• **WORK REQUIRED**:
Copy, pictures aside: the lines below from the one that holds "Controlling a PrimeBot" through the final line of the listing, both ends included, exactly as they are and nothing else.

• **MATERIAL PROVIDED**:
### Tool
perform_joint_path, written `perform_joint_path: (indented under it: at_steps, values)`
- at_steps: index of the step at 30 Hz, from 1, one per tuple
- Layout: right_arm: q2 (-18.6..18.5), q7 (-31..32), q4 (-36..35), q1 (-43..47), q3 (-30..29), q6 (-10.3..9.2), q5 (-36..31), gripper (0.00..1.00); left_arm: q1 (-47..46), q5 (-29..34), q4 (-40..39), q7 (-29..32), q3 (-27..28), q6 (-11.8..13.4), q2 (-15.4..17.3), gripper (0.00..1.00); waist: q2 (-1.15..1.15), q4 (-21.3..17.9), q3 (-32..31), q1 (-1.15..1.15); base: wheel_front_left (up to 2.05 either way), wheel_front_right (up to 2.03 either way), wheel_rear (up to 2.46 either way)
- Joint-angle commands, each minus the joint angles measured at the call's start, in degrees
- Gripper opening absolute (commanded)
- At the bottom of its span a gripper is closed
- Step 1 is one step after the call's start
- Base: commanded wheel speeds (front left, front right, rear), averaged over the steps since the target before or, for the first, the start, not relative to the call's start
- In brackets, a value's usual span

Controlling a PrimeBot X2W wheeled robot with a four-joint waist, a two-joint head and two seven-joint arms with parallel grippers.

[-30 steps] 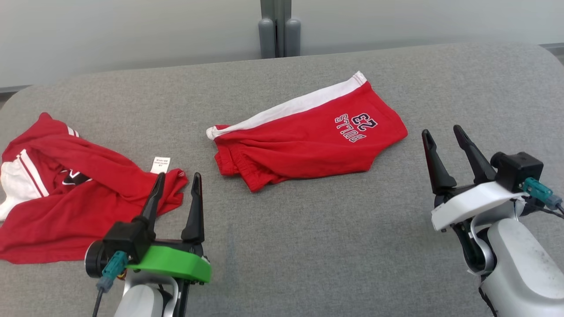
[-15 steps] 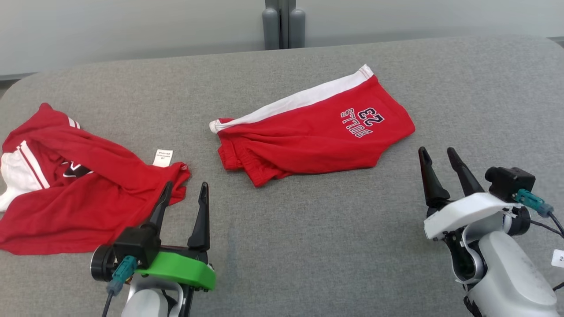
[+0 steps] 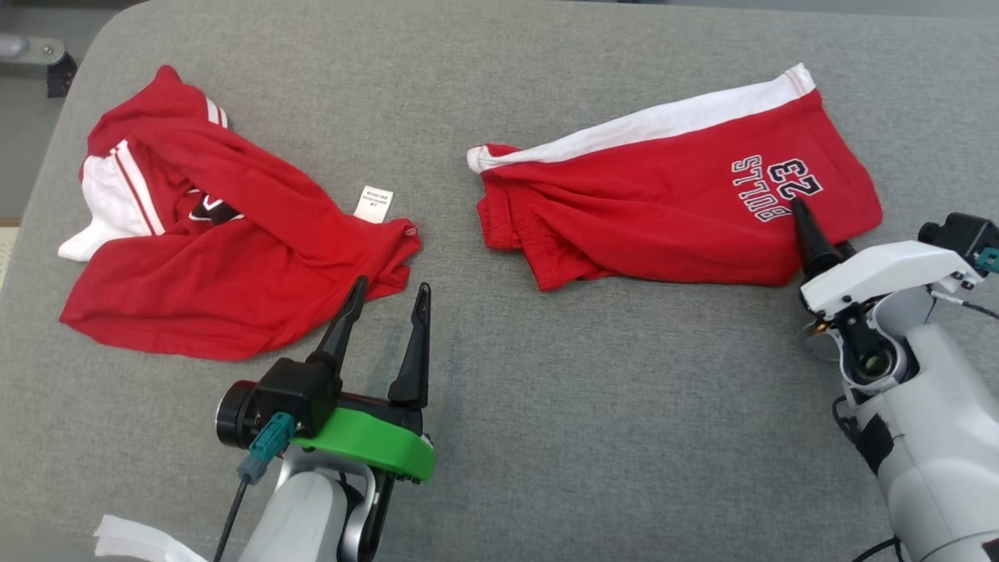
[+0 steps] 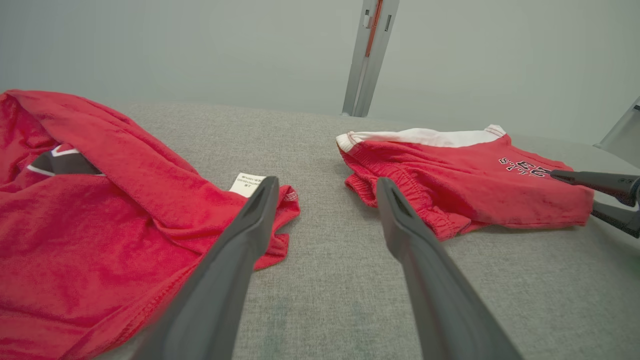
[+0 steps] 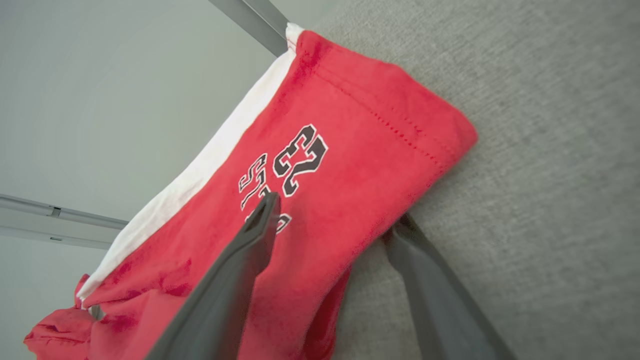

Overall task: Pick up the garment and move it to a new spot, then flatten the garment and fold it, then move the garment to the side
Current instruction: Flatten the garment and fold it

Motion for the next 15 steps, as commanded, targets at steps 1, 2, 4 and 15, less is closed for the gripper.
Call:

• **SOLUTION TO THIS TASK**:
Controlling a PrimeBot X2W wheeled robot with a four-joint waist, a two-joint head and two seven-joint arms with parallel grippers.

[-30 steps] 
[-15 steps] 
[+0 steps] 
[+0 steps] 
[+0 steps] 

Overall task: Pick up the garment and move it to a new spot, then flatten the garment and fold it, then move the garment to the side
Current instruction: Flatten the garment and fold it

Motion for the next 15 steps, as commanded, targets at steps 1, 2, 4 and 15, less is closed for the gripper.
Call:

That finishes the output for this exercise.